Sport Analytics - NBA 2K ratings prediction

What will be next 2K22 ratings? Are some teams over-rated by the editor? Which statistics impact the most ratings? Let’s find out these answers.

As a Data Scientist passionate about sport, especially basketball, I am writing a series of articles related to Sport Analytics. It will go from classic regression or classification problems to more advanced computer vision applications.

NBA 2k is a series of basketball sport simulation video games developed since 1999 with annual release. The latest edition is 2K21, issued on September 4, 2020. The video games are now published by 2K Sports.

In each release, all active players in the NBA and some legends are individually rated on a 99-point scale. Those ratings always lead to discussion, debate, reactions… even from the players themselves.

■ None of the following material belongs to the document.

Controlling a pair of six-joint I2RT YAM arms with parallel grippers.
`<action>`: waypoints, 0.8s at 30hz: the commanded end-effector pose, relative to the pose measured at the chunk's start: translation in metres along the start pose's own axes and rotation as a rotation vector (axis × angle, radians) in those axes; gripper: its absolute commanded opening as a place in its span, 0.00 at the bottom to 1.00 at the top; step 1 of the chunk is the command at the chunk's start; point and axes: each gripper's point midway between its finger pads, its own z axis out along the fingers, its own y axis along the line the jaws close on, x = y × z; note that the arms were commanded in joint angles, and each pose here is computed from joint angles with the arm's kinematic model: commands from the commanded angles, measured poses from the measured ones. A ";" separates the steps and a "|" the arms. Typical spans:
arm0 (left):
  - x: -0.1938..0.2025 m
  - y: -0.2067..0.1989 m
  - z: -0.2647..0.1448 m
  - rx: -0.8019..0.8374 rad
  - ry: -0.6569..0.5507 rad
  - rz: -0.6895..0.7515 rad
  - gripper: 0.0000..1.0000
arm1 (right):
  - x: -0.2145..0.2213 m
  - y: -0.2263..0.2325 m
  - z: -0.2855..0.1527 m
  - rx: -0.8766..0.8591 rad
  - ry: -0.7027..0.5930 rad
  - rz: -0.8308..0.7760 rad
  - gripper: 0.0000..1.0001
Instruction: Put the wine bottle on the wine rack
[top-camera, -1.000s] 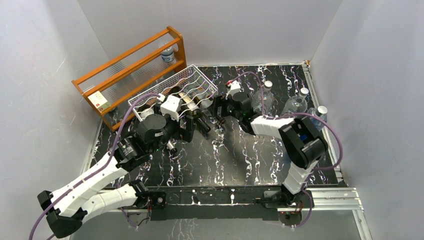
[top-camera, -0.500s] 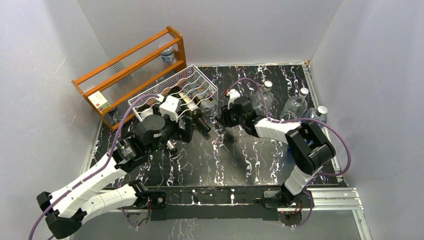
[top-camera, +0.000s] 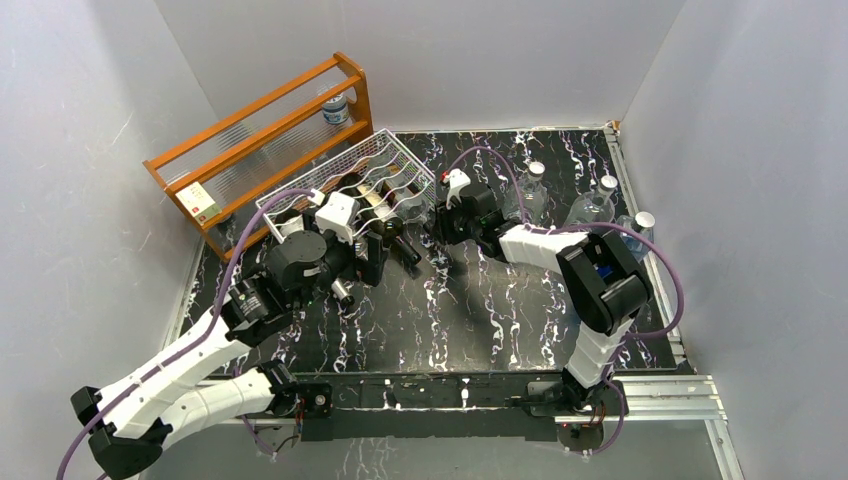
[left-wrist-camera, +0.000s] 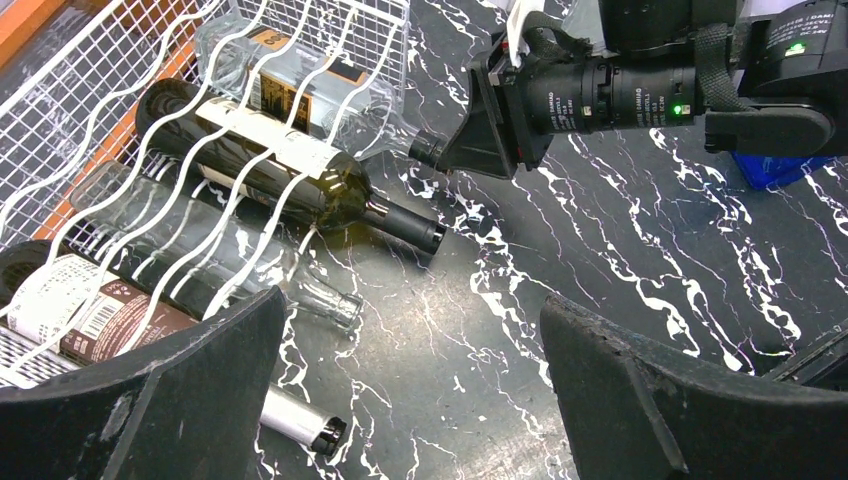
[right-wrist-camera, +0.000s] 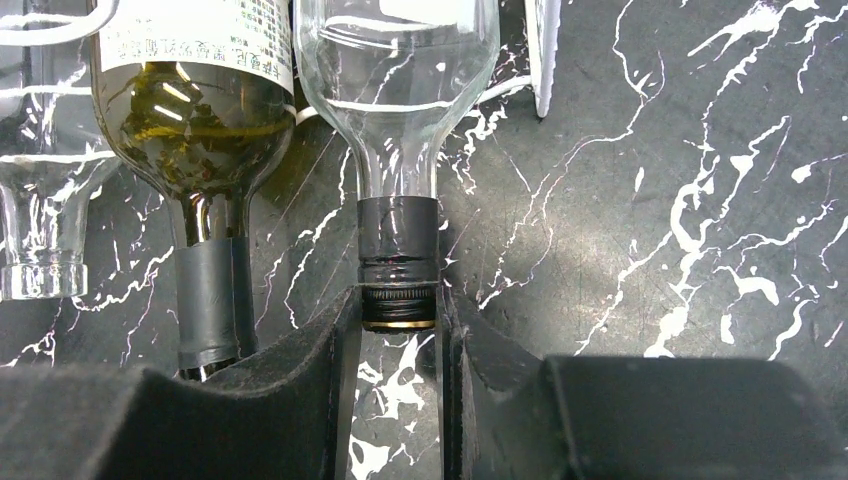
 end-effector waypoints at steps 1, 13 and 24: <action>-0.005 0.001 -0.007 0.002 -0.020 -0.012 0.98 | -0.007 -0.004 0.010 0.021 -0.008 -0.026 0.34; -0.005 0.003 -0.009 -0.003 -0.025 -0.016 0.98 | -0.063 0.004 -0.051 0.073 -0.149 0.040 0.77; 0.004 0.010 -0.018 -0.015 -0.037 -0.041 0.98 | -0.120 -0.036 -0.175 0.414 -0.288 0.093 0.80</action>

The objective of this post is to build a model to predict this 99-point scale rating for each player, using features related to the player itself and its game statistics from the previous year. As we try to predict a number, it is a regression problem.

Data Sources

When it comes to NBA data, a large variety of open data exists, the statistics are widely used by the league itself. Data is part of the NBA culture.

NBA 2K ratings are available at https://hoopshype.com/nba2k/ from 2K14 to 2K21. These 8 years would be our project scope.

We observe that the distribution of the ratings are pretty similar since 2015 with a median in the range [74.5 ; 76.9] and rather constant quartiles.

In 2K14, the scores were in a broader space with a lower median (71.4). This evolution may be due to a change in the rating strategy by 2K Sports. It is an important information to note as it could introduce bias and worsen model performance.

Regarding NBA player statistics, the data can be retrieved on https://www.basketball-reference.com/leagues. We will only scrap the seasons 2013–2014 to 2020–2021 in order to be aligned with 2K data period.

Many views are available on the website, here we focus only on Totals and Advanced tabs.

Type of features in the dataset:

Age, position and team
Number of games played and started, % of win, minutes played
Field goals (3-points, 2-points, free throws…)
Rebounds, assists, fouls, blocks, steals…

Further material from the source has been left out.